*TASK ITEM:* Copy each line below in which the string "point" appears.

*DATASET:*
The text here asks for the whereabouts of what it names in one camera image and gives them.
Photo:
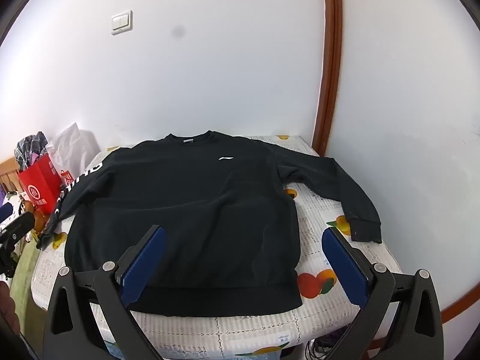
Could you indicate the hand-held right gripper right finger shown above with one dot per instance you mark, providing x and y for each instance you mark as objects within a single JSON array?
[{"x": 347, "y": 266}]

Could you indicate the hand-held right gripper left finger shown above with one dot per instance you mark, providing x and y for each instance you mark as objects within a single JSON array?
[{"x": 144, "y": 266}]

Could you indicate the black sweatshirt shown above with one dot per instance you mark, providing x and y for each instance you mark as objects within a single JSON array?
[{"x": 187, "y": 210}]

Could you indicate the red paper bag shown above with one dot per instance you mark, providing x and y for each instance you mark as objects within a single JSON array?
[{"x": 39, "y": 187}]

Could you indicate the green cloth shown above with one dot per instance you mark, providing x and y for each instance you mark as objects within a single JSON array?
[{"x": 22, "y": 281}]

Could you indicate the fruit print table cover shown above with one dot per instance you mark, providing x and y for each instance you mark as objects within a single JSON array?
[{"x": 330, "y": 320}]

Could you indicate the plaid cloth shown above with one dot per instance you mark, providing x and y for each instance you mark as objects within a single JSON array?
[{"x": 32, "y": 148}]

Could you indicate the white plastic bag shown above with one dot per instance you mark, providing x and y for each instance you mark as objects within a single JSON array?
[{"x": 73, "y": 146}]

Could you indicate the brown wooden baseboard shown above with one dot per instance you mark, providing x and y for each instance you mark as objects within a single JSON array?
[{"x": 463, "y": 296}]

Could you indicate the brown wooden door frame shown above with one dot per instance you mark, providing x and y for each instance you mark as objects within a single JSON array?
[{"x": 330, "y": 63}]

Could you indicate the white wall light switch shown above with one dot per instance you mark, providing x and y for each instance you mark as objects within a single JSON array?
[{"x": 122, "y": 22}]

--

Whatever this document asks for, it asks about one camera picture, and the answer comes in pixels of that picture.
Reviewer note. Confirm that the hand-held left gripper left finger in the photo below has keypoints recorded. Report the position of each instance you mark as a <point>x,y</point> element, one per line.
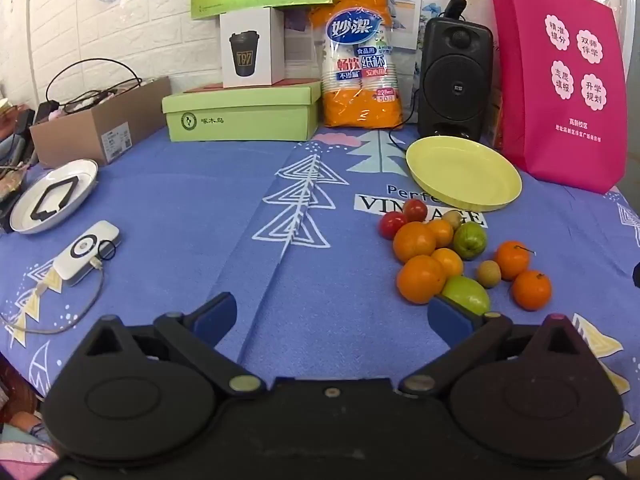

---

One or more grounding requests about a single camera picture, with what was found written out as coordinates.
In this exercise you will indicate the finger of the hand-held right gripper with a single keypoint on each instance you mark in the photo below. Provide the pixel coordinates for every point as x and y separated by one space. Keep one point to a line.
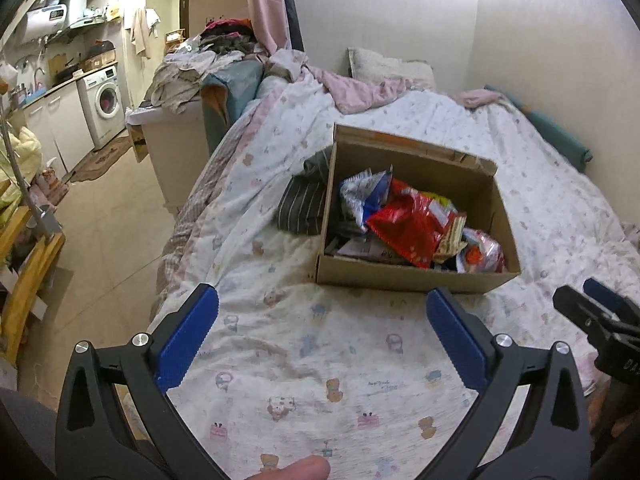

*ANSWER TO THIS PROBLEM:*
Reviewer note. Confirm that the hand-held left gripper left finger in the photo below has keypoints recorded. Report the position of each instance you mark as a <point>x,y</point> element, one per line.
In this exercise you will indicate the finger of the hand-held right gripper with a single keypoint on each instance you mark in the photo below. Provide the pixel coordinates for every point as x and y separated by one space. Keep one point to a line.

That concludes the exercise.